Hamiltonian Neural Networks
Sam Greydanus, Misko Dzamba, Jason Yosinski
TL;DR
The paper proposes Hamiltonian Neural Networks (HNNs) that learn a neural Hamiltonian H_theta(q,p) to enforce exact energy conservation in dynamics, addressing the lack of physics priors in standard neural nets. By using in-graph gradients of H_theta to match time derivatives, HNNs yield energy-preserving, reversible dynamics that generalize across tasks. Across ideal mass-spring, pendulum, real pendulum, two-body, and pixel-based pendulum scenarios, HNNs match baseline performance on pointwise losses but dramatically outperform on energy conservation, demonstrating scalability and robustness to high-dimensional observations.

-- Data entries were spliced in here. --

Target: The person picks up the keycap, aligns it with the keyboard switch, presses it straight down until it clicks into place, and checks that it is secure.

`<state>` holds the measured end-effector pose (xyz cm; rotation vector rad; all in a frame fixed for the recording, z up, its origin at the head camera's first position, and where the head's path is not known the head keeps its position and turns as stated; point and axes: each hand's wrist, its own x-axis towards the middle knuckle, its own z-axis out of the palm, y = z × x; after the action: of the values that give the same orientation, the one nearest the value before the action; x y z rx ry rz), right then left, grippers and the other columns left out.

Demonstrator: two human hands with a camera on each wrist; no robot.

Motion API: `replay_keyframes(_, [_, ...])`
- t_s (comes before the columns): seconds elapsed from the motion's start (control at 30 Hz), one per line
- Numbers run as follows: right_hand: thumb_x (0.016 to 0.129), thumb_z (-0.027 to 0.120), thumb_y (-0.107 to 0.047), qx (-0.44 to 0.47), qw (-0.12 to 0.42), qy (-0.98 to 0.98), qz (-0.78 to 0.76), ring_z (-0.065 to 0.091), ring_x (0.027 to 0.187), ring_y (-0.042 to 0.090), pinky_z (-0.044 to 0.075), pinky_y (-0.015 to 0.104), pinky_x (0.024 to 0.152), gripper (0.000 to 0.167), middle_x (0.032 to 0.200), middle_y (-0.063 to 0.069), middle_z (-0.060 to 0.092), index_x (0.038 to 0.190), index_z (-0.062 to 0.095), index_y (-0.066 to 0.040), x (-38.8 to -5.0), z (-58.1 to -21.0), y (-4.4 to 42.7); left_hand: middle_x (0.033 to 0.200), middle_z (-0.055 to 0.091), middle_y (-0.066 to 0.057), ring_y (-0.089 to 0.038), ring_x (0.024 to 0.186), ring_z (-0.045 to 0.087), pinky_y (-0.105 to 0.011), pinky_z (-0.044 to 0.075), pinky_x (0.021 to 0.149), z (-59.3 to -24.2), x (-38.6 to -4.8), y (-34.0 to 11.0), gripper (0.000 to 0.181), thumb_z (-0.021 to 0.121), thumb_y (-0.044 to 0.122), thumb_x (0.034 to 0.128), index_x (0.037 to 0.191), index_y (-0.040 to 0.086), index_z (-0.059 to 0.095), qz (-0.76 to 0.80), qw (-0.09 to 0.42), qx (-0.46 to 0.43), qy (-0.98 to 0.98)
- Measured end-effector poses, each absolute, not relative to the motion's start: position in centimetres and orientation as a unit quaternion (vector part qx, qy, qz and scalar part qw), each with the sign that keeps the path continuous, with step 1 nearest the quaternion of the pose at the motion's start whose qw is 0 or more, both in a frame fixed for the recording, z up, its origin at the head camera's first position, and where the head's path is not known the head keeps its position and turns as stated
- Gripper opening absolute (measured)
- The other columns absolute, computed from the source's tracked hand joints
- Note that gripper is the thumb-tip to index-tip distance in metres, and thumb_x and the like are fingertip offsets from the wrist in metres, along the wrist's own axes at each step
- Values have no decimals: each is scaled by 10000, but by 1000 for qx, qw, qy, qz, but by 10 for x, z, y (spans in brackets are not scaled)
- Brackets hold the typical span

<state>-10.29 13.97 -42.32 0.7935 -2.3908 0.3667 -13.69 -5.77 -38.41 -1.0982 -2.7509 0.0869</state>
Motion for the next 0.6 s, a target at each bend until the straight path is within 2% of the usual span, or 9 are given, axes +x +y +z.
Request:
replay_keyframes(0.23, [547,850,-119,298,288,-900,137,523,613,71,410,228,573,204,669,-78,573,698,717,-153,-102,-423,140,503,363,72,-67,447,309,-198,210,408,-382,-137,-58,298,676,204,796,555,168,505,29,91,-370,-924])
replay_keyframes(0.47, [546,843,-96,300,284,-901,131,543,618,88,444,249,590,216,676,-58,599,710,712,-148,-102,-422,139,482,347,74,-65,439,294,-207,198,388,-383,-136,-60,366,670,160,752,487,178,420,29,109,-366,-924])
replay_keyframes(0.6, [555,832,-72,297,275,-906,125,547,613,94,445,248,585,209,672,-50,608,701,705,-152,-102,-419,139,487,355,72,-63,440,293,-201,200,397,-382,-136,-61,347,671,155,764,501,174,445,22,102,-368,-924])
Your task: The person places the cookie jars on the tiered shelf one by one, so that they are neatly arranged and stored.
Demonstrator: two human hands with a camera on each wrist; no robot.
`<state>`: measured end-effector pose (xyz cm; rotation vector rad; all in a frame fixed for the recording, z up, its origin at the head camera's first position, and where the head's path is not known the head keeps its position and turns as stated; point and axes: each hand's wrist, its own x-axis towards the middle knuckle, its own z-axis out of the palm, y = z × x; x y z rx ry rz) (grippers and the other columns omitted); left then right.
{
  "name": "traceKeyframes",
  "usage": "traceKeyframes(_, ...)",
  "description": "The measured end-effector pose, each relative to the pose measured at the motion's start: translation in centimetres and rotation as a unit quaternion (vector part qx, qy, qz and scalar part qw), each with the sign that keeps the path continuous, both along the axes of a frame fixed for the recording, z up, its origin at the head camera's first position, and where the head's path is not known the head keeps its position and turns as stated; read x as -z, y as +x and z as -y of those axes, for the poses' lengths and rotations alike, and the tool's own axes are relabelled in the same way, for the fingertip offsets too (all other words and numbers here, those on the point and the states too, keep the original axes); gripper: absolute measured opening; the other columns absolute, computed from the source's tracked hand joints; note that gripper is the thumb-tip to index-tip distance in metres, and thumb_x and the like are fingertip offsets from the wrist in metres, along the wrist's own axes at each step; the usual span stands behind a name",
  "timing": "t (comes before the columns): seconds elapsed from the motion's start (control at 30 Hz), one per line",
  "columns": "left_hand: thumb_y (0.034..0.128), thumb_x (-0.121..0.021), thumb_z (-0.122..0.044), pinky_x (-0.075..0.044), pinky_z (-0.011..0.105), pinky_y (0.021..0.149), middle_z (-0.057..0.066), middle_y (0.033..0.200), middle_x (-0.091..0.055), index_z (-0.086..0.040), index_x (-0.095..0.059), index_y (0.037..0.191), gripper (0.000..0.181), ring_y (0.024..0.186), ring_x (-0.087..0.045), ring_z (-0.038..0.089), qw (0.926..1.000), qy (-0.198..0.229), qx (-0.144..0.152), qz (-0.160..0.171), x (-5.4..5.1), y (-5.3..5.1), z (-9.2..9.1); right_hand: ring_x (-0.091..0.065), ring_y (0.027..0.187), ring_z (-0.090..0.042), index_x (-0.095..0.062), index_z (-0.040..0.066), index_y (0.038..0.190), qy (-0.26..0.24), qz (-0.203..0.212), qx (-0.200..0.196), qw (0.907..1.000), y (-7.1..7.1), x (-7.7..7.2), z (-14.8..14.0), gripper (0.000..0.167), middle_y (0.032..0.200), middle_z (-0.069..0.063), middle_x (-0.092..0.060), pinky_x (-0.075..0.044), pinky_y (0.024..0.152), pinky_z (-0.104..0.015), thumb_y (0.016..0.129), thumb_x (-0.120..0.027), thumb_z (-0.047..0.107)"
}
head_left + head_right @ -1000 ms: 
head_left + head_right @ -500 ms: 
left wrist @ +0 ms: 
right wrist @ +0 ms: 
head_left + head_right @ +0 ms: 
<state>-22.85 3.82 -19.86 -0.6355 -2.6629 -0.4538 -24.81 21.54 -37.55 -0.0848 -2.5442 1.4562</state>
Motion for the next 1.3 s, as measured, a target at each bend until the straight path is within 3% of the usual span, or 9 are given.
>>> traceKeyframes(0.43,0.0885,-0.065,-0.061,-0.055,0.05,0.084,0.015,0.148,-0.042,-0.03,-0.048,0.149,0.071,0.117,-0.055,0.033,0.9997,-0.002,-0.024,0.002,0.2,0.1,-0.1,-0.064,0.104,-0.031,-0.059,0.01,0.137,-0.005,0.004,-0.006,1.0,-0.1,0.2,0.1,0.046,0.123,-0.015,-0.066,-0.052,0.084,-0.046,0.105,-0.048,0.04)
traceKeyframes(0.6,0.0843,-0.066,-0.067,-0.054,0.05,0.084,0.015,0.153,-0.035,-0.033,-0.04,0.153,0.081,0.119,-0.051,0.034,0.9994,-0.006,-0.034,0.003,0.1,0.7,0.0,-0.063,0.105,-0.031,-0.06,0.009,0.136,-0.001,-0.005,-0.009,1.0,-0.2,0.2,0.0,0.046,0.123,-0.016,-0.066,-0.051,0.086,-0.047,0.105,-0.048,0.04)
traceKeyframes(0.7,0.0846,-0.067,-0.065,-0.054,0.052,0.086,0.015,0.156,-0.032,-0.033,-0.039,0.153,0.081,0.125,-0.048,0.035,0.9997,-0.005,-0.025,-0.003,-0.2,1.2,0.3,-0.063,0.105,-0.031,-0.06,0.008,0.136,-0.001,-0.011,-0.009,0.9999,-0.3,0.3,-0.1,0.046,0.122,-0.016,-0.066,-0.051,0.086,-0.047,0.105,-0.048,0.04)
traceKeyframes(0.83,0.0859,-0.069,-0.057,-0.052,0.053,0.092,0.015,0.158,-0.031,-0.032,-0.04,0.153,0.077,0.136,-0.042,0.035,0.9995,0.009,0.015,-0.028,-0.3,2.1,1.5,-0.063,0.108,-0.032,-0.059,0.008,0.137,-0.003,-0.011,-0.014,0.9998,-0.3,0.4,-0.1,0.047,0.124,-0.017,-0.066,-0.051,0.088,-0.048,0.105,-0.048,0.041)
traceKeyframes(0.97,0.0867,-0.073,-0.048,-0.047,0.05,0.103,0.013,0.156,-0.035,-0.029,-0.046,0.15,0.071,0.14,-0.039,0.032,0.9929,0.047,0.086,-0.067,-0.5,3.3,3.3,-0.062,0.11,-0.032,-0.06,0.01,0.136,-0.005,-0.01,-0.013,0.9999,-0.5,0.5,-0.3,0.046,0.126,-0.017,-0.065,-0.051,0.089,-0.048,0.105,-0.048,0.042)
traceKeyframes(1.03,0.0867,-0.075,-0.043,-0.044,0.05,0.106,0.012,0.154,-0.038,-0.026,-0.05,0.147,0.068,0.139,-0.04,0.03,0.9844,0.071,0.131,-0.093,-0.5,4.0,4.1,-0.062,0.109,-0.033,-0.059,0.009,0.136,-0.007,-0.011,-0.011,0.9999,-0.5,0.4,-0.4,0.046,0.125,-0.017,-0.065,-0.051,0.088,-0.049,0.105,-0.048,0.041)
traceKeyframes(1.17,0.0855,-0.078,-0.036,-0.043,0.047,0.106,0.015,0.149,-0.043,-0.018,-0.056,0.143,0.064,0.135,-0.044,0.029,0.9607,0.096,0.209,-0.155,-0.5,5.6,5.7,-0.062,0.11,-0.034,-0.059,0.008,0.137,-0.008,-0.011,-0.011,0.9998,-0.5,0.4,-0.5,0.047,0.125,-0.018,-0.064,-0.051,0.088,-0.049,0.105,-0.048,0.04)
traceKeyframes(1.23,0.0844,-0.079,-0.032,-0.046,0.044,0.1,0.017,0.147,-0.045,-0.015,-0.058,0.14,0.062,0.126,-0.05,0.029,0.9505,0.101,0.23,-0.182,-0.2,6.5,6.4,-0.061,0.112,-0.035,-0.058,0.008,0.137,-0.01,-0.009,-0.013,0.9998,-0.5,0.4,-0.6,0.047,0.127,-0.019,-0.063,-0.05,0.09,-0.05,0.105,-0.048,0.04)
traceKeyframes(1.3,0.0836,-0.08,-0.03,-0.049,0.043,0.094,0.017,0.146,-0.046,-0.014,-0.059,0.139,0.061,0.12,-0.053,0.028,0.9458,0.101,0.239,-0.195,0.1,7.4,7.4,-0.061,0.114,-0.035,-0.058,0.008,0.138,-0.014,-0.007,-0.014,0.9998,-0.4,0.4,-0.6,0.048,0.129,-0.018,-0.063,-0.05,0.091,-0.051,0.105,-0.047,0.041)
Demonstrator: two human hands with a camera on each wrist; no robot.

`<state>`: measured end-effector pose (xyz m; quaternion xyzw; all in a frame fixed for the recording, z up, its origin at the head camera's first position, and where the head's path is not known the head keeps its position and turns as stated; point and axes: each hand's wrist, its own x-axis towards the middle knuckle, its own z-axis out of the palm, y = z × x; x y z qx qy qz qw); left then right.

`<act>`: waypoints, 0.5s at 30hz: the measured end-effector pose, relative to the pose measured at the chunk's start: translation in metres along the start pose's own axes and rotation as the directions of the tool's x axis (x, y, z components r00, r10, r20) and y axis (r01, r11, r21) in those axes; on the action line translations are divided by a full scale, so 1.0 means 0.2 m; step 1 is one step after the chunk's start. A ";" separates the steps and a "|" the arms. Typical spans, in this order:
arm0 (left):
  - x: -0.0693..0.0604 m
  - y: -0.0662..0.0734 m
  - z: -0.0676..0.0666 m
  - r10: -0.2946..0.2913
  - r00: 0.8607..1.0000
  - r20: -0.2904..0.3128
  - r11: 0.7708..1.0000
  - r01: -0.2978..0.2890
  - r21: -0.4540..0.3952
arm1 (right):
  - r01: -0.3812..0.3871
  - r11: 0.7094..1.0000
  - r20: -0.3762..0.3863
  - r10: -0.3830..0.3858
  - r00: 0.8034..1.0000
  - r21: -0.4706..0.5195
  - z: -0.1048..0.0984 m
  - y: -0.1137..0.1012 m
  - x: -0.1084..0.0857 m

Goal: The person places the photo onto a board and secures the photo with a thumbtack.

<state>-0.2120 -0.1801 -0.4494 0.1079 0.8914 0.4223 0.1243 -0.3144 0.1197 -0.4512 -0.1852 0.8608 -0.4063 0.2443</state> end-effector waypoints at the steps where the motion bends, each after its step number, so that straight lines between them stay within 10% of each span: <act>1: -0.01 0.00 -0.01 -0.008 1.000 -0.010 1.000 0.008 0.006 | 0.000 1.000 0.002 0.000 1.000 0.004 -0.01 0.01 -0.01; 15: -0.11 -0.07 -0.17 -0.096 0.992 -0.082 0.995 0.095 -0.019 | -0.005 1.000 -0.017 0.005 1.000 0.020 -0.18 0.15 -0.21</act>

The work offers a general, unsupervised framework for embedding conservative physics into neural models and enables energy-based counterfactuals and precise reversible simulations.
Abstract
Even though neural networks enjoy widespread use, they still struggle to learn the basic laws of physics. How might we endow them with better inductive biases? In this paper, we draw inspiration from Hamiltonian mechanics to train models that learn and respect exact conservation laws in an unsupervised manner. We evaluate our models on problems where conservation of energy is important, including the two-body problem and pixel observations of a pendulum. Our model trains faster and generalizes better than a regular neural network. An interesting side effect is that our model is perfectly reversible in time.